──────── Data for processing ────────

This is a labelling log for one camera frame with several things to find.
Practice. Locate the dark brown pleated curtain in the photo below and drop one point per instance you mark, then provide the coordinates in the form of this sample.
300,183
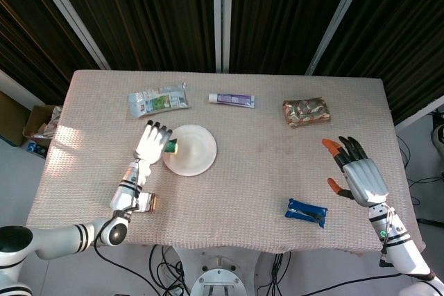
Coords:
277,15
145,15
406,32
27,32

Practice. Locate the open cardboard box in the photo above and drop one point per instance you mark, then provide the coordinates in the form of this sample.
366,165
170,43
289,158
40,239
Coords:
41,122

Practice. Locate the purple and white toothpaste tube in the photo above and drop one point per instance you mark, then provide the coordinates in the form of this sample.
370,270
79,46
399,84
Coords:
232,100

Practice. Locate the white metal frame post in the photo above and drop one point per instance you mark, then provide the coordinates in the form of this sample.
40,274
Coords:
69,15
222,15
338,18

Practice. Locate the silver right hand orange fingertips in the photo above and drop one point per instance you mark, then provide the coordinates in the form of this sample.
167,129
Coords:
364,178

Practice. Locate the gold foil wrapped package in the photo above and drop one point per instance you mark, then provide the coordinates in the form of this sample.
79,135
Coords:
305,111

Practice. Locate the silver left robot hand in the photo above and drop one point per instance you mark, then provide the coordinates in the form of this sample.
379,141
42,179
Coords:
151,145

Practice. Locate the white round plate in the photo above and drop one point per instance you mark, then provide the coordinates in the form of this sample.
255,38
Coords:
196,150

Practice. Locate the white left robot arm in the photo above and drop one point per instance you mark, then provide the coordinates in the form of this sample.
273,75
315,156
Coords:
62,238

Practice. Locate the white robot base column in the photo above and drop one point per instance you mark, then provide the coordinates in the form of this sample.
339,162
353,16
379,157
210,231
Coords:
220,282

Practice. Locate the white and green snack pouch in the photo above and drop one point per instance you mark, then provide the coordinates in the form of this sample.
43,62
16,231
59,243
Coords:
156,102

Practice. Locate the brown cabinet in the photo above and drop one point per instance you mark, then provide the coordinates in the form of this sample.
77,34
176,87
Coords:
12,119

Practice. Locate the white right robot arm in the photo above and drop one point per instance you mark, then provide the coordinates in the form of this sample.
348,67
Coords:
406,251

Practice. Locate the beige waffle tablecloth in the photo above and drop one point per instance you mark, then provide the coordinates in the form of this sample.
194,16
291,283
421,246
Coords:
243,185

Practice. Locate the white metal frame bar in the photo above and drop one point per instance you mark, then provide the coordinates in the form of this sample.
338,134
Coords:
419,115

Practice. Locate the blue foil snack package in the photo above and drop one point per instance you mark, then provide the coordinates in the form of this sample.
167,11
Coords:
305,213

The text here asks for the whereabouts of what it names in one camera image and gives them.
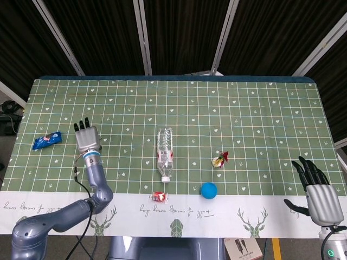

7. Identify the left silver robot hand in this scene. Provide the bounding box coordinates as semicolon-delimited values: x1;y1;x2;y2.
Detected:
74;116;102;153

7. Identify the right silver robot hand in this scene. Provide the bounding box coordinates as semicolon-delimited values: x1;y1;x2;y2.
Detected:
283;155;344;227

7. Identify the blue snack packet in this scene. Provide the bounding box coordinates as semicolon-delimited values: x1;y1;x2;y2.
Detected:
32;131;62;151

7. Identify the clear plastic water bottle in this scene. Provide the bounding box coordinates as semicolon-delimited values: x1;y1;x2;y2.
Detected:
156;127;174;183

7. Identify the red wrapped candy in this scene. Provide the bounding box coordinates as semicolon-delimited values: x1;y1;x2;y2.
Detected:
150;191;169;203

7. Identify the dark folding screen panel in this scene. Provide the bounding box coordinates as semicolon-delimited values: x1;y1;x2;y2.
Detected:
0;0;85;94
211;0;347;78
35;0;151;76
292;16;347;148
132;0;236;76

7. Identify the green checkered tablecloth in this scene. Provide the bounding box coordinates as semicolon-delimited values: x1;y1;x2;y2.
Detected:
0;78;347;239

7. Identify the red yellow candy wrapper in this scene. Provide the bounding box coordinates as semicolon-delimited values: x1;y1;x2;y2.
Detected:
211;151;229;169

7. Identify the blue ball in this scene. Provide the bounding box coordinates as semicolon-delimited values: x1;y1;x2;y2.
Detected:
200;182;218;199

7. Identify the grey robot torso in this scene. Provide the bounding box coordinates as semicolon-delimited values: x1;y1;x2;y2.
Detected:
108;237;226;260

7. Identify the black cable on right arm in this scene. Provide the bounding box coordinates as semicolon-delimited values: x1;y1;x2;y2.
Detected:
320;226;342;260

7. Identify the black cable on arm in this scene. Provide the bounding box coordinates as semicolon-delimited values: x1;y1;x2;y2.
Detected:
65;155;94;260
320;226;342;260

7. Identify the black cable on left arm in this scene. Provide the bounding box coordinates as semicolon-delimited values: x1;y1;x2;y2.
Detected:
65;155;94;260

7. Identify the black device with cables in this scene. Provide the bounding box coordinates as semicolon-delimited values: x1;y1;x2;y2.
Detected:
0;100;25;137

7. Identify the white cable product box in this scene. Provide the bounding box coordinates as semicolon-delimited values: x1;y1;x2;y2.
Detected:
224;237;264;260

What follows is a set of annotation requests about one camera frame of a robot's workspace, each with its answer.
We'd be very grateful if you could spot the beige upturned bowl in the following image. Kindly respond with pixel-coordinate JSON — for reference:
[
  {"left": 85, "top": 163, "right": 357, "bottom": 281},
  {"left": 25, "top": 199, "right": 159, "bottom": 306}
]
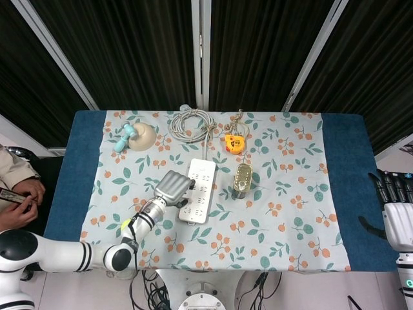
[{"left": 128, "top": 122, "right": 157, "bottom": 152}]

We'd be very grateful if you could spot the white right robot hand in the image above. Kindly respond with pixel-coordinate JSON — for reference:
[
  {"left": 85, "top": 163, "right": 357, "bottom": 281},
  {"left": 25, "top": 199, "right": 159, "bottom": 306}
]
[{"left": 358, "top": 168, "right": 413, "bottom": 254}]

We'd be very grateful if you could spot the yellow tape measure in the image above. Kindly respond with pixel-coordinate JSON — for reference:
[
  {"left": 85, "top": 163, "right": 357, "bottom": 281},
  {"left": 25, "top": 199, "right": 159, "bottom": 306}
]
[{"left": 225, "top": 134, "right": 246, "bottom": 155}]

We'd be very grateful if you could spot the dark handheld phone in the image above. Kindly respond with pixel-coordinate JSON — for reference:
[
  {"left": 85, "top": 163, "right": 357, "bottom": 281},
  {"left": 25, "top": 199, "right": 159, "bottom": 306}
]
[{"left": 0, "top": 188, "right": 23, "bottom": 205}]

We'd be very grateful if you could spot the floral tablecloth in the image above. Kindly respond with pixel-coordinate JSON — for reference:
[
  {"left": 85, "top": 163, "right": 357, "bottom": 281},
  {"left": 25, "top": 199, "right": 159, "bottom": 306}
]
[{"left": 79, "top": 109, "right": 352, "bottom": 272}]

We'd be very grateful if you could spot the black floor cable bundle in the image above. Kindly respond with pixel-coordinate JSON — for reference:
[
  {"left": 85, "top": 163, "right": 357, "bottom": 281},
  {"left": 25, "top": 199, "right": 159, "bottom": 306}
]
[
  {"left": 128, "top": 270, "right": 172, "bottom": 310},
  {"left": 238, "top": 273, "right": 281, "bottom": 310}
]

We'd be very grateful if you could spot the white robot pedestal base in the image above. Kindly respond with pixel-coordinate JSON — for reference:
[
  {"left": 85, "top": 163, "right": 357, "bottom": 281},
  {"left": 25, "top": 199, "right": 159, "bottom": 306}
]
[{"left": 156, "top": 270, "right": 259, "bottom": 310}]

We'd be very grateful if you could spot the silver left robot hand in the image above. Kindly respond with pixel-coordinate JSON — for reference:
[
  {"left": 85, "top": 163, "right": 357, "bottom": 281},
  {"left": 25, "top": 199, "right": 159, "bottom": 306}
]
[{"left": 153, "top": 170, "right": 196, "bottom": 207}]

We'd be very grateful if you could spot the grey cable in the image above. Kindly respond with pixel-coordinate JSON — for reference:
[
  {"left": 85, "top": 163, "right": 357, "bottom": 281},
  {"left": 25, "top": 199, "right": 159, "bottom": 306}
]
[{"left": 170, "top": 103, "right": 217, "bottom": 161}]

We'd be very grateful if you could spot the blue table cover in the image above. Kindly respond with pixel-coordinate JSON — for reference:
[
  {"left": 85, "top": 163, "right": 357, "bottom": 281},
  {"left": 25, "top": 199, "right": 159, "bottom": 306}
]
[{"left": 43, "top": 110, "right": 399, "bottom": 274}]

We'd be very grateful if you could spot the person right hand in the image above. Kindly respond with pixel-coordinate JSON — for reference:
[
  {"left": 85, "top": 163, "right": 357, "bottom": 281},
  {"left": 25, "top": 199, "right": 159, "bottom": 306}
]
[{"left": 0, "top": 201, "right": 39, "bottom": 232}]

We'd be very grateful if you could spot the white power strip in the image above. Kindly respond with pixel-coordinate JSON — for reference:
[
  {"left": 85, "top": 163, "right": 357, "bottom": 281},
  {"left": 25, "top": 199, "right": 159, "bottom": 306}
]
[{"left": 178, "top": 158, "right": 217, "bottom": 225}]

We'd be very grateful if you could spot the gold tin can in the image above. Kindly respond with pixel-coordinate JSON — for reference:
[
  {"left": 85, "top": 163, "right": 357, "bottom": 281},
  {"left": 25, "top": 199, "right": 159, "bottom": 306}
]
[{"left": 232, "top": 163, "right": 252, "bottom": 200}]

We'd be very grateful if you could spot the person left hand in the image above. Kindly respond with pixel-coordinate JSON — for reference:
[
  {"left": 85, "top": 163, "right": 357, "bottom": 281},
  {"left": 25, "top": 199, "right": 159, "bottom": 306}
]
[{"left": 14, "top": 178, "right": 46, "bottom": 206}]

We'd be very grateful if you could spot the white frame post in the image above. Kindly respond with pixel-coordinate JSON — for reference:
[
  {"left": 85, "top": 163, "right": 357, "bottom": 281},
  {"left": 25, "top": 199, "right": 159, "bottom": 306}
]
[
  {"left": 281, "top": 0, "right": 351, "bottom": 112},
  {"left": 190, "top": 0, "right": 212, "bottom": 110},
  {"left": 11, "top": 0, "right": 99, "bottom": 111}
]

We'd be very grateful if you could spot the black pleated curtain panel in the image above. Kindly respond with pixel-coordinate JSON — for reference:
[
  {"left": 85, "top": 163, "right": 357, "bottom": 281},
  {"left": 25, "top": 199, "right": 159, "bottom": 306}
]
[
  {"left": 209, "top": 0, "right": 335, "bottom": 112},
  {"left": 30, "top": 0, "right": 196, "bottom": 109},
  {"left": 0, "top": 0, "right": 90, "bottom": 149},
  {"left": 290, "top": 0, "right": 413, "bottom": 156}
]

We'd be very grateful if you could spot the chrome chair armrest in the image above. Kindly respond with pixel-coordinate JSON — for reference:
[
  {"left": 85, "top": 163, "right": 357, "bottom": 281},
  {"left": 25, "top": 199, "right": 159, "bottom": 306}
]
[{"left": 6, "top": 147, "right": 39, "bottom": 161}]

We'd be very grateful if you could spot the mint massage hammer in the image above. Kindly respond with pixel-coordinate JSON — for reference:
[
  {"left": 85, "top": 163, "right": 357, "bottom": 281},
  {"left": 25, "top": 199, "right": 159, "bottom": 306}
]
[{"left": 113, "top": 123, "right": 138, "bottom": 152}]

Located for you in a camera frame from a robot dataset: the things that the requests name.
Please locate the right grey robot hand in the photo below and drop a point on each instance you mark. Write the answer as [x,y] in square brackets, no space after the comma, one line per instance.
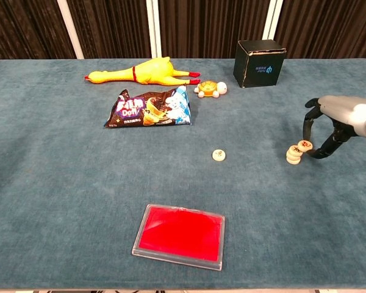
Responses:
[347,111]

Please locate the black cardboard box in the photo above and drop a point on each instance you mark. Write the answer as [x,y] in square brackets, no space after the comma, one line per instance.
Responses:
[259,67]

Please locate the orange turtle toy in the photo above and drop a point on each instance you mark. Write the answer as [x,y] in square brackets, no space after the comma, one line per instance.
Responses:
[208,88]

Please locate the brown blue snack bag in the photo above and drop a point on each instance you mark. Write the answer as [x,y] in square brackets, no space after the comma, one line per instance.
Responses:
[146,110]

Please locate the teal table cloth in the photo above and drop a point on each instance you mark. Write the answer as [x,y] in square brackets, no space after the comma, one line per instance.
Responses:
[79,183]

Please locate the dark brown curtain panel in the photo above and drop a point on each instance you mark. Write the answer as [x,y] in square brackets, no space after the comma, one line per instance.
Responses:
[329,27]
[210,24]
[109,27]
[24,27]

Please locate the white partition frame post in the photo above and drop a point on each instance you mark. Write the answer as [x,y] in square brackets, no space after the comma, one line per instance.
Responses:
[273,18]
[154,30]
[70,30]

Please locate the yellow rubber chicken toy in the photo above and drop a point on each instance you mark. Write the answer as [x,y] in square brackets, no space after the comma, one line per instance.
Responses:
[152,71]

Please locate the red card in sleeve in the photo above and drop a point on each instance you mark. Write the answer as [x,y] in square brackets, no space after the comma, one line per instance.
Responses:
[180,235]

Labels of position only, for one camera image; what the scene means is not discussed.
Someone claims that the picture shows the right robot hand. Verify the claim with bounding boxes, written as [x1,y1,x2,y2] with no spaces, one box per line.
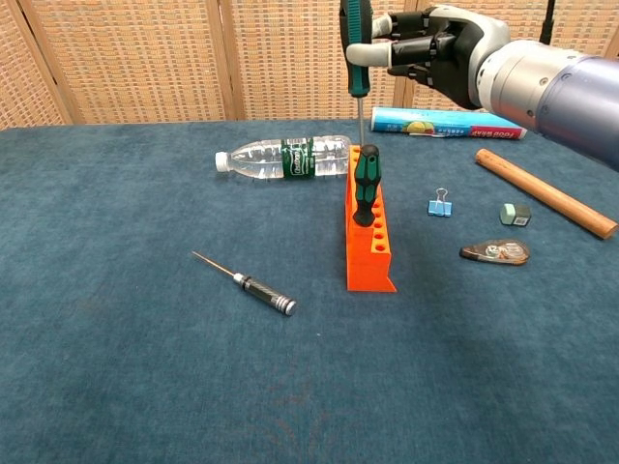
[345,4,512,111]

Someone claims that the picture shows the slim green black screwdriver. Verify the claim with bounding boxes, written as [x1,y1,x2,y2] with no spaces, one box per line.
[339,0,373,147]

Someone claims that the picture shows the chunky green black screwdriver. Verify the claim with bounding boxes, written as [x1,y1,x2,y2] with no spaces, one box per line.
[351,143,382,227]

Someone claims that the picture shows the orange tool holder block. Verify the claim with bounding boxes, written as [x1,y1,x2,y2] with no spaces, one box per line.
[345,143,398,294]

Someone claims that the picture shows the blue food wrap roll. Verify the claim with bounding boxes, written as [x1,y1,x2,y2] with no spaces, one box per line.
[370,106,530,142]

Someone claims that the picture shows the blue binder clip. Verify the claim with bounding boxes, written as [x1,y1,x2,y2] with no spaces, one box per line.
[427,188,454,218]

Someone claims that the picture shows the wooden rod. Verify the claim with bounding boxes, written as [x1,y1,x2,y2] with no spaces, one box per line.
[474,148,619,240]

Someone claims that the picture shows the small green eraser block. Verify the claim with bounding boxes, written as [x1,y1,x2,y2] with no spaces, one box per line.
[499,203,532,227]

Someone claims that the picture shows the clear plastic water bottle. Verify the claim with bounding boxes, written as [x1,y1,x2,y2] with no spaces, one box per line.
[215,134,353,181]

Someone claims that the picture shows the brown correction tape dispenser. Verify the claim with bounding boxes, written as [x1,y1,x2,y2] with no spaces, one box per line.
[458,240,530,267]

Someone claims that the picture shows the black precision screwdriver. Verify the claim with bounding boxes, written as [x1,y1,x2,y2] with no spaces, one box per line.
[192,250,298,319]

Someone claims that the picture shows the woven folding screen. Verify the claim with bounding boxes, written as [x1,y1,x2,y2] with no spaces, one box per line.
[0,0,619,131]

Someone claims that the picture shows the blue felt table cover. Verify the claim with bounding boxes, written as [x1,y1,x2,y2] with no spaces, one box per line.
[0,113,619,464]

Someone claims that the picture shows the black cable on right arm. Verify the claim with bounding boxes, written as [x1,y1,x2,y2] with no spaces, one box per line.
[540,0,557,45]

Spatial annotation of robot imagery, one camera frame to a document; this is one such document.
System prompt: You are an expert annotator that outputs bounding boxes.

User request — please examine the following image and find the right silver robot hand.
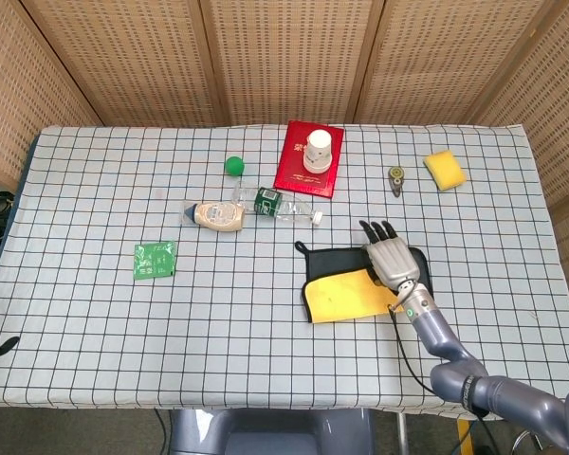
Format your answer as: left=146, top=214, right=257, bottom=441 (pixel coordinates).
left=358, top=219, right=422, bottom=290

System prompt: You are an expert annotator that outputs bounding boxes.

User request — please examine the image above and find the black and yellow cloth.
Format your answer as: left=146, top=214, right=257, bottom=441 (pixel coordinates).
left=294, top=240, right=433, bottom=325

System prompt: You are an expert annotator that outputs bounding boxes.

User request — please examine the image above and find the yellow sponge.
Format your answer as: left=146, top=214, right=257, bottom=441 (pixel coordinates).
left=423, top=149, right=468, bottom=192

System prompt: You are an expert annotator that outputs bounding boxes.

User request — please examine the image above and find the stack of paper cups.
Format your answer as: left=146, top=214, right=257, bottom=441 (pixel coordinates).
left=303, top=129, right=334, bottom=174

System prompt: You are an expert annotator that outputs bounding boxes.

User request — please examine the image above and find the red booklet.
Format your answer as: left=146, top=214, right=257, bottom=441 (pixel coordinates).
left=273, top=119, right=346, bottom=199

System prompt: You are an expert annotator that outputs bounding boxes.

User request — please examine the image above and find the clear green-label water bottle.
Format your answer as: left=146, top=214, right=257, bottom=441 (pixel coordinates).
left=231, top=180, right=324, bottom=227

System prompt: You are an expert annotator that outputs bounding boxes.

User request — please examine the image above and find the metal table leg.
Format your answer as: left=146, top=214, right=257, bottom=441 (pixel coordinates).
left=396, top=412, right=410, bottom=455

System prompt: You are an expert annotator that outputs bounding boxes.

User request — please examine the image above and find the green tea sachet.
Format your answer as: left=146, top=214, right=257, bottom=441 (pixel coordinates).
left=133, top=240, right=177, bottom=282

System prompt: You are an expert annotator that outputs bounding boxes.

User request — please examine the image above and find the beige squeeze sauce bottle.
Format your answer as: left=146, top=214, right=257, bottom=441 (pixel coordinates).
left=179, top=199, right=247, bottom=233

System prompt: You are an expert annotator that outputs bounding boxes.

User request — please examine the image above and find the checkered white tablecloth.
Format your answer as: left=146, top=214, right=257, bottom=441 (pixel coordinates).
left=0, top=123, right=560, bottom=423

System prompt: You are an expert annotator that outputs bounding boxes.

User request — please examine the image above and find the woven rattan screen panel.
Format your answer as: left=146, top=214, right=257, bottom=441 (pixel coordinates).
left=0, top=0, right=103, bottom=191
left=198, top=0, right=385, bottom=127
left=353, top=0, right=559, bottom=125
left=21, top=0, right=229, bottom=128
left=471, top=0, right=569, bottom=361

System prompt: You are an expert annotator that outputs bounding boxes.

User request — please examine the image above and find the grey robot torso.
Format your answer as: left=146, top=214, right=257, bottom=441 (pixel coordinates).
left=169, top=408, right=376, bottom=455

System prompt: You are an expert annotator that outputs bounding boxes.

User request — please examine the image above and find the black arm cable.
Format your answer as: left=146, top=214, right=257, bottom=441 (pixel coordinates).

────────

▶ [Required work] Where a line of the records includes "metal", copy it.

▶ [Response area]
Practice. Locate the white metal frame post in the photo above and drop one point per instance you mark, then provide the coordinates in the form of this sample.
Practice. Locate the white metal frame bar in the photo above and drop one point per instance you mark, then provide the coordinates in the form of this sample.
User request — please examine the image above and find the metal table leg.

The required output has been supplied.